Once these steps are completed, your company is considered a separate legal entity. It is protected by limited liability, meaning the financial liability of shareholders is limited to their shares. This arrangement provides significant protection to the owners in case the film production encounters financial problems.

Taxation and the Limited Company

Once your limited company is established, you'll need to consider the tax implications. In the UK, limited companies are required to pay corporation tax on their profits. This is currently set at 19%, but it's worth checking the latest rates as they can change.

However, film production companies can take advantage of tax reliefs that can significantly reduce this tax burden. One of the main reliefs is the Film Production Company Tax Relief (FTR). This tax credit can be claimed on the majority of the production costs, including pre-production, principal photography, and post-production costs.

To claim this tax relief, a film must qualify as a British film.
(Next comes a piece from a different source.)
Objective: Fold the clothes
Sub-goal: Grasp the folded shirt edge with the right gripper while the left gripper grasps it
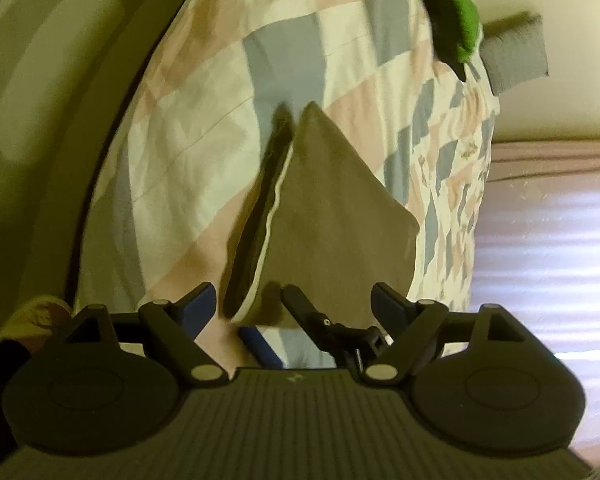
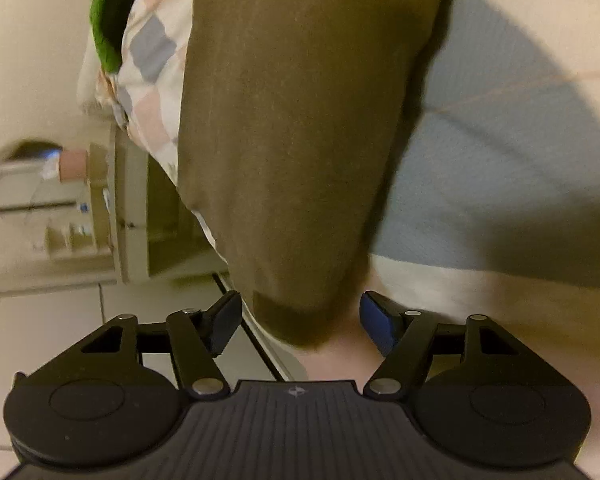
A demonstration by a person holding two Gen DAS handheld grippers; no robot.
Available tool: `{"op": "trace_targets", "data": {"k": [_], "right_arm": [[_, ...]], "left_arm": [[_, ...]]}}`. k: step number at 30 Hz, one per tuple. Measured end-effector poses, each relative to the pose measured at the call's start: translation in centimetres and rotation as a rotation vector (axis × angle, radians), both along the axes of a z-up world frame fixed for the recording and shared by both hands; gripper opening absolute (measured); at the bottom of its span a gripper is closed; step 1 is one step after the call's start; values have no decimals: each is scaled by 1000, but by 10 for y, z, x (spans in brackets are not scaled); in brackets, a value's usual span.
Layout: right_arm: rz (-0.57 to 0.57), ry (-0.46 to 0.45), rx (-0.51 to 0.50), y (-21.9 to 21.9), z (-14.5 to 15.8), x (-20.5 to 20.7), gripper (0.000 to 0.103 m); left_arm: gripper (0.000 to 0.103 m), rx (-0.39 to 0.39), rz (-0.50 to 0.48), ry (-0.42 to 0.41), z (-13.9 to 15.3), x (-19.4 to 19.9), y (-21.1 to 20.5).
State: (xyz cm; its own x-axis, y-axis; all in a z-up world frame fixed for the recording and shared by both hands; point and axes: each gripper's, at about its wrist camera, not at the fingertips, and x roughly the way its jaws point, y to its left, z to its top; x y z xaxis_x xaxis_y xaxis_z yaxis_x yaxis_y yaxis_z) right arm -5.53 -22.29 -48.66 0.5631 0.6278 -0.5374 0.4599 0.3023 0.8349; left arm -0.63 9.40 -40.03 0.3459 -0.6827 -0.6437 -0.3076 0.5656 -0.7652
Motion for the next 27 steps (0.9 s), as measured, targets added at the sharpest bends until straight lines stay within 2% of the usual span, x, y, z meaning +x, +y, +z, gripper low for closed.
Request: {"op": "trace_targets", "data": {"k": [1,2,5,9,12,13,15,17,20,22,23,27], "right_arm": [[-15,-2,13,3,-3,3,51],[-25,3,29,4,-5,5,38],[-67,6,97,0,-6,5,27],[-144,-34,222,-11,9,1,25],[-166,-27,254,-18,17,6,25],[-170,-20,263,-19,17,8,25],[-191,-19,293,-20,18,12,25],[-196,-17,304,-21,19,14,25],[-180,-13,293,-21,20,15,25],[-169,-1,284,-19,18,15,25],[-164,4,279,-18,17,15,25],[-152,7,269,-17,15,8,25]], "left_arm": [[82,-39,12,17,-7,6,1],[82,-86,28,35,-15,12,2],[82,-212,72,85,-35,29,3],[82,-265,78,113,-50,44,1],[86,-341,88,84,-54,49,-1],[90,-339,78,78,-54,52,-4],[90,-285,46,89,-55,57,-10],[90,-305,53,110,-63,58,-12],[93,-394,88,71,-66,60,-14],[93,-420,86,50,-66,66,-19],[94,-422,80,40,-66,70,-21],[94,-349,27,55,-79,84,-36]]}}
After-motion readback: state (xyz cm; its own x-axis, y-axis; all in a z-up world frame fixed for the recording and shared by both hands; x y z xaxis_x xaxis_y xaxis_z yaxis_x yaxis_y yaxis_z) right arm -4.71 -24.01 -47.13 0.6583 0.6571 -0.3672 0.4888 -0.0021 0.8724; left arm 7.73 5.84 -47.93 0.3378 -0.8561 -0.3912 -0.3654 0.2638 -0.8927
This involves passing a cultural test administered by the British Film Institute or qualifying through an international co-production agreement. The film must also meet at least 10% of core expenditure within the UK to be eligible.


Forming a UK Limited Company for the purpose of film production can provide numerous benefits to international and domestic producers. The British film industry offers attractive incentives, such as the Film Production Company Tax Relief, to encourage film productions in the UK.

The process of setting up a limited company is straightforward, but it's crucial to understand the tax implications and requirements related to claiming tax reliefs. It's also recommended to seek advice from industry consultants or tax experts to navigate the complexities of the tax relief system and maximise your benefits.

Furthermore, forming a UK limited company for film production opens access to various film funds and grants, providing additional financial support to your project. However, bear in mind that these funding opportunities have their own eligibility requirements, often focusing on the film's potential cultural impact and the diversity and talent development initiatives of the production company.

In conclusion, while forming a UK limited company for film production requires careful planning and a good understanding of the British film industry's incentives, it could be a highly strategic and beneficial move for your next film project.